**The task:** Print exactly the lines below between the line holding "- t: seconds" and the line holding "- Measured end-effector", inclusive, and nothing more.

Source records
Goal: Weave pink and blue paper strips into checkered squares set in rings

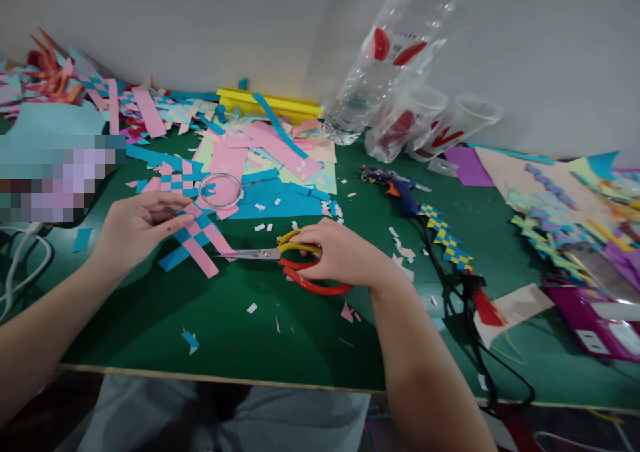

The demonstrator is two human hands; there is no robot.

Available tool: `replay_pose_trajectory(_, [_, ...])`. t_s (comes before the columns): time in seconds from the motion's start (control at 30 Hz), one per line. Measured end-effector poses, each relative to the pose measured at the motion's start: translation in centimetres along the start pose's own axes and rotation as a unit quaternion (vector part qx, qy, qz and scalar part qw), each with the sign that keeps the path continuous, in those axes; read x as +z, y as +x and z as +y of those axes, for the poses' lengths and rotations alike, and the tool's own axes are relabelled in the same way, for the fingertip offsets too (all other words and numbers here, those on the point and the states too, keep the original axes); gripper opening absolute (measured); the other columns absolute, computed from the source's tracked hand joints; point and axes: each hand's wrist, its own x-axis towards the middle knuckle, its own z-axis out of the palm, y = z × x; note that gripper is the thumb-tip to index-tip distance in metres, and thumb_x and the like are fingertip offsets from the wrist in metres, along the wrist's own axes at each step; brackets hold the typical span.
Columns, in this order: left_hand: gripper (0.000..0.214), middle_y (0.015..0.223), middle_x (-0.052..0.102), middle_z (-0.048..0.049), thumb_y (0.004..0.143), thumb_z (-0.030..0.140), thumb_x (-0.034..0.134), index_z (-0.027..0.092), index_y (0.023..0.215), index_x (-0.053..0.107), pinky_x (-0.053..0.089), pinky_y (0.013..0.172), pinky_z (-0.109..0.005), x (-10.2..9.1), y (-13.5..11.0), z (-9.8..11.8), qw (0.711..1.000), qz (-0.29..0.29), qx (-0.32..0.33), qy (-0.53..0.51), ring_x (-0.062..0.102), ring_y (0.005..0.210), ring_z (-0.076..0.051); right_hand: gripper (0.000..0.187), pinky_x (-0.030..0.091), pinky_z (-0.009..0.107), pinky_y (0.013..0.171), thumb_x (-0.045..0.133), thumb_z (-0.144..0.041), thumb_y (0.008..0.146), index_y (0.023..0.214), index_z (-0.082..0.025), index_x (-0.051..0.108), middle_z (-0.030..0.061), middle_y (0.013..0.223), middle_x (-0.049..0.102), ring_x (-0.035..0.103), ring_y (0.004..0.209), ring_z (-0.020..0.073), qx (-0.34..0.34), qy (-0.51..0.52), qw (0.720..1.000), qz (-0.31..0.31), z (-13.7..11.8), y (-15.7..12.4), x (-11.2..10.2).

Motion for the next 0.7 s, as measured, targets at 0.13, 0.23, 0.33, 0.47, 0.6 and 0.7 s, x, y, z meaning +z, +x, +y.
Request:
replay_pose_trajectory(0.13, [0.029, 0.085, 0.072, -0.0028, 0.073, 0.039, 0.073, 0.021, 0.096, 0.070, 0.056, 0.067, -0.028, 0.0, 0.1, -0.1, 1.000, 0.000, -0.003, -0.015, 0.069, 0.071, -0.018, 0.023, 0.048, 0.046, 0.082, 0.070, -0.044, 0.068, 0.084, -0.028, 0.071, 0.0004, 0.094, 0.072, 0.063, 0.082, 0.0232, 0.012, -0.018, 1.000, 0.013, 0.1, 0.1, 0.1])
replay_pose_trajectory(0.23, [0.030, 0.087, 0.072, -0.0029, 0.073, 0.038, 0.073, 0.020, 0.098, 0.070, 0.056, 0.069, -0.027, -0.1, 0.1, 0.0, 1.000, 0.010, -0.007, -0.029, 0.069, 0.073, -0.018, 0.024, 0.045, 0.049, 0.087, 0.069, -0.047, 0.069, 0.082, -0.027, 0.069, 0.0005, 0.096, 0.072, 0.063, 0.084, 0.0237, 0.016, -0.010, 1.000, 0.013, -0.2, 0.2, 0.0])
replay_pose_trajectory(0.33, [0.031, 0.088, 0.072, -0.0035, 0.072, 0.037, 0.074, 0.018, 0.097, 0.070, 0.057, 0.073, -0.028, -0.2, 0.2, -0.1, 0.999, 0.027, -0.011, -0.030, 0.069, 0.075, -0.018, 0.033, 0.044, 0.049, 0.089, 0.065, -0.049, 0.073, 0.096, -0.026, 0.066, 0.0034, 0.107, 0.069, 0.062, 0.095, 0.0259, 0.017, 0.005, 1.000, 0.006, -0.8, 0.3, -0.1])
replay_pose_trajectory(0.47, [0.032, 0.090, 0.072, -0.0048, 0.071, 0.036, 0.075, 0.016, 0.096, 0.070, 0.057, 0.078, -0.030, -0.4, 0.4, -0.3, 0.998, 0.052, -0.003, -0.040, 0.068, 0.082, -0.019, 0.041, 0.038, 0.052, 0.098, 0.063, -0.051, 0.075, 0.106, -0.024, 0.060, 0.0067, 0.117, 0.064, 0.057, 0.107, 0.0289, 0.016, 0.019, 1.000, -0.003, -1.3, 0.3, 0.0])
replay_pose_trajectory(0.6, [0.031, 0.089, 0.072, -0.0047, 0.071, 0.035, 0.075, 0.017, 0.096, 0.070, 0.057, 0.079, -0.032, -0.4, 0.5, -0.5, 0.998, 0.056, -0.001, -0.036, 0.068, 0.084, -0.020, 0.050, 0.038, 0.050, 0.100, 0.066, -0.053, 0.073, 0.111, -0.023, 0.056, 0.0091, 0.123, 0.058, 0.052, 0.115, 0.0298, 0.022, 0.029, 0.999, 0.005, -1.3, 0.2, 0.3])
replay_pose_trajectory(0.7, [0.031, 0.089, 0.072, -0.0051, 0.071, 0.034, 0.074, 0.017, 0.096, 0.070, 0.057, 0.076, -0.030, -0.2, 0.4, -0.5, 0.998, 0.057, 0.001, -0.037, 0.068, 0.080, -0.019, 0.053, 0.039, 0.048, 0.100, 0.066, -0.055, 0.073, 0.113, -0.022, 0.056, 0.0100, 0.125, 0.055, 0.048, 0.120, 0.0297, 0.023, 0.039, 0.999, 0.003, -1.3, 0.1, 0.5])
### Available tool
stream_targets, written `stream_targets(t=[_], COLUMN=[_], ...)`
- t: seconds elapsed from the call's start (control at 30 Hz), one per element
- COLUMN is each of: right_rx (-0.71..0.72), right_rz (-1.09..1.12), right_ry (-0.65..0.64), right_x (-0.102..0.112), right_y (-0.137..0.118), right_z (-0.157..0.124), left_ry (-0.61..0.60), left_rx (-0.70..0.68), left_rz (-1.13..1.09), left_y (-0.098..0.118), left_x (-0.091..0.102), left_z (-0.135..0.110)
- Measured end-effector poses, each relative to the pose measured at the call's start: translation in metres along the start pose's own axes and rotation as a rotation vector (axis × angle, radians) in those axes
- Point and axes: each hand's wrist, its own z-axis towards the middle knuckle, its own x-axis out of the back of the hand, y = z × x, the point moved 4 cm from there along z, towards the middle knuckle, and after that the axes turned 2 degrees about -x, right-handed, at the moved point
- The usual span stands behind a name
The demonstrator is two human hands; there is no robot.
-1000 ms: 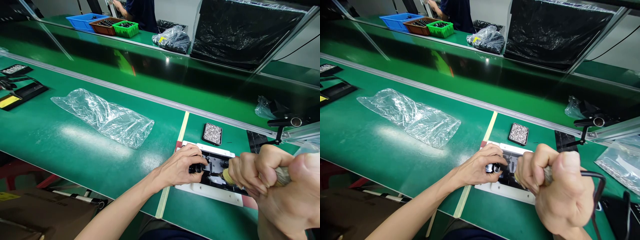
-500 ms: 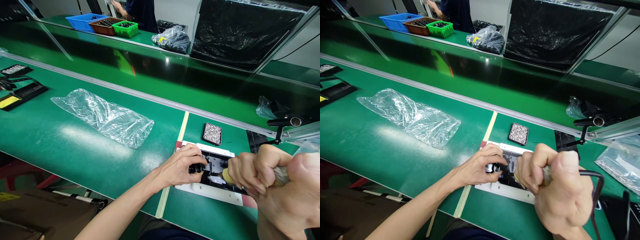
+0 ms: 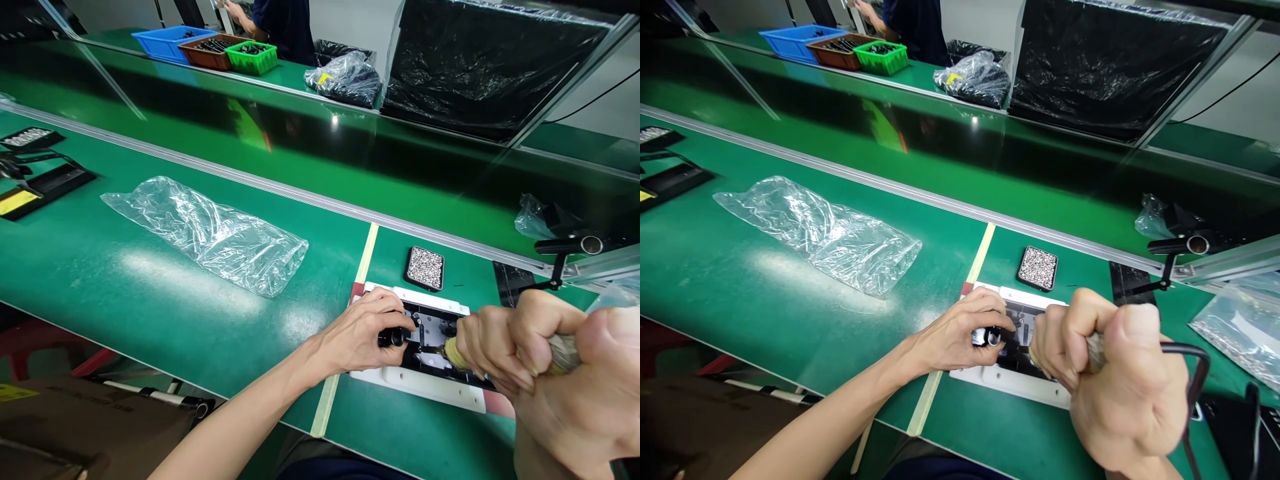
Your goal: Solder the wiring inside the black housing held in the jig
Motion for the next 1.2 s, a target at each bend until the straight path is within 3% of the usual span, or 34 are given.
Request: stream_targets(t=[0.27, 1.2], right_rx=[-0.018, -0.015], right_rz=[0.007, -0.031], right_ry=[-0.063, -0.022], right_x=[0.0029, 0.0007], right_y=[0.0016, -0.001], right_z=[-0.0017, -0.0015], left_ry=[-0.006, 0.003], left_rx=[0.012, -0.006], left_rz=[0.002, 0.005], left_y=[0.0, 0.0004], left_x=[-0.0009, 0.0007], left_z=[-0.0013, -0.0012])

**Task solution:**
- t: seconds elapsed from the call's start (control at 30 Hz), one per element
- COLUMN is each of: right_rx (-0.71..0.72), right_rz (-1.09..1.12), right_ry (-0.65..0.64), right_x (-0.102..0.112), right_y (-0.137..0.118), right_z (-0.157..0.124), left_ry (-0.61..0.60), left_rx (-0.70..0.68), left_rz (-1.13..1.09), left_y (-0.098..0.118), left_x (-0.091..0.102), left_z (-0.135..0.110)
- Measured end-effector poses, each relative to the pose measured at the call's start: translation in metres along the start pose's own axes and rotation as a rotation vector (axis × angle, radians) in those axes

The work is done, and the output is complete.